Supplied records: Begin

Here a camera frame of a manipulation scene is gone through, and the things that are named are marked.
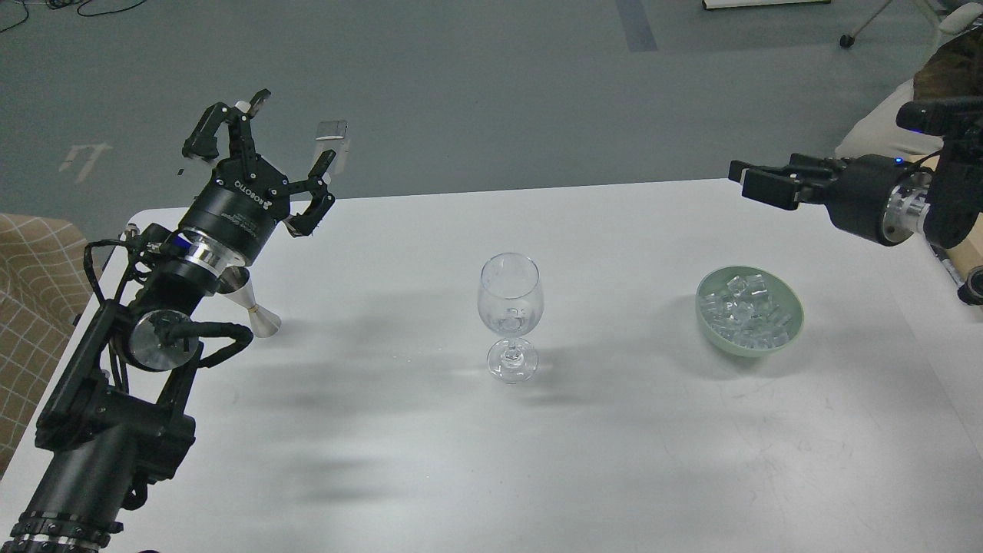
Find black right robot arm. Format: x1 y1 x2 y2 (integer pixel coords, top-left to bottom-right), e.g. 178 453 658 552
728 97 982 249

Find seated person beige trousers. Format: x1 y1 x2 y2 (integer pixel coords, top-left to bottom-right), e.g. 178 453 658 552
833 0 983 161

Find green bowl of ice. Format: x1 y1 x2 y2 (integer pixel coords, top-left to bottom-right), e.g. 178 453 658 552
693 266 805 359

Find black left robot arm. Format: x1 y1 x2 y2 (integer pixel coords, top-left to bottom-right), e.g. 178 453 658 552
2 90 336 552

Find grey floor plate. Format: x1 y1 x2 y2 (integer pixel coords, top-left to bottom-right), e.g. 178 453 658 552
315 120 348 141

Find beige checked cloth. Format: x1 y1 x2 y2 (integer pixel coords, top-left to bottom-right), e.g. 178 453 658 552
1 213 91 472

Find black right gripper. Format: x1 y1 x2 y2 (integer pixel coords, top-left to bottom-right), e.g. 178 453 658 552
728 153 918 247

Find wooden block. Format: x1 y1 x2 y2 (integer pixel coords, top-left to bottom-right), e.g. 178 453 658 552
906 153 983 266

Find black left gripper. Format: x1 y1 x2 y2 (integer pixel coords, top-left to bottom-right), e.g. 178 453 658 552
178 88 336 267

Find steel cocktail jigger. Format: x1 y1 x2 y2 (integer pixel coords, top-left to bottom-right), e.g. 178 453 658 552
218 266 282 339

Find black marker pen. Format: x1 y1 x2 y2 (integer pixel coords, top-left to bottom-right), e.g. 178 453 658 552
932 247 967 303

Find clear wine glass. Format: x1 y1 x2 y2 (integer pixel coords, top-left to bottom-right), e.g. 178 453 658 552
477 252 544 384

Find black floor cable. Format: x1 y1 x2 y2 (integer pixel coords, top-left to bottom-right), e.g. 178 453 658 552
0 0 147 33

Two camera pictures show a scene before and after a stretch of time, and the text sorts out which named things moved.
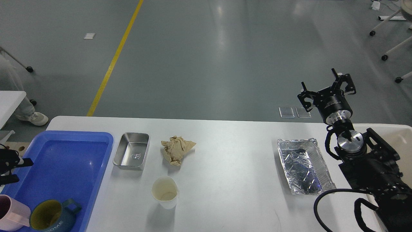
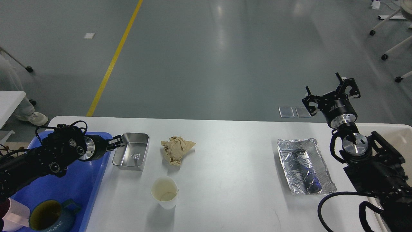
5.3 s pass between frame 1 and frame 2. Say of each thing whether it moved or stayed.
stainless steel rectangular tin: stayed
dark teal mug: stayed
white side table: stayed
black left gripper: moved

Supplied records: End

_Task prompt:_ Any picture among the entries must be skipped; copy all else exactly.

_Completed task:_
Here a camera frame of a manipulation scene is gone through, and the things that are named are marked.
Find black right robot arm. Format: x1 y1 x2 y2 (integer pixel coords, top-left to bottom-right), e.g. 178 453 658 552
728 97 982 249

Find seated person beige trousers. Format: x1 y1 x2 y2 (integer pixel coords, top-left to bottom-right), e.g. 178 453 658 552
833 0 983 161

Find green bowl of ice. Format: x1 y1 x2 y2 (integer pixel coords, top-left to bottom-right), e.g. 178 453 658 552
693 266 805 359

Find black left robot arm. Format: x1 y1 x2 y2 (integer pixel coords, top-left to bottom-right), e.g. 178 453 658 552
2 90 336 552

Find grey floor plate. Format: x1 y1 x2 y2 (integer pixel coords, top-left to bottom-right), e.g. 178 453 658 552
315 120 348 141

Find beige checked cloth. Format: x1 y1 x2 y2 (integer pixel coords, top-left to bottom-right), e.g. 178 453 658 552
1 213 91 472

Find black right gripper. Format: x1 y1 x2 y2 (integer pixel coords, top-left to bottom-right), e.g. 178 453 658 552
728 153 918 247

Find wooden block. Format: x1 y1 x2 y2 (integer pixel coords, top-left to bottom-right), e.g. 178 453 658 552
906 153 983 266

Find black left gripper. Format: x1 y1 x2 y2 (integer pixel coords, top-left to bottom-right), e.g. 178 453 658 552
178 88 336 267

Find steel cocktail jigger. Format: x1 y1 x2 y2 (integer pixel coords, top-left to bottom-right), e.g. 178 453 658 552
218 266 282 339

Find black marker pen. Format: x1 y1 x2 y2 (integer pixel coords, top-left to bottom-right), e.g. 178 453 658 552
932 247 967 303

Find clear wine glass. Format: x1 y1 x2 y2 (integer pixel coords, top-left to bottom-right), e.g. 178 453 658 552
477 252 544 384

Find black floor cable. Format: x1 y1 x2 y2 (integer pixel coords, top-left to bottom-right), e.g. 178 453 658 552
0 0 147 33

Two camera pictures show a scene before and after a stretch of time, and the text sorts out which named things moved.
5.3 s pass between frame 1 and frame 2. Say of each thing whether it moved or stayed.
stainless steel rectangular tin: stayed
dark teal mug: stayed
white side table: stayed
black left gripper: moved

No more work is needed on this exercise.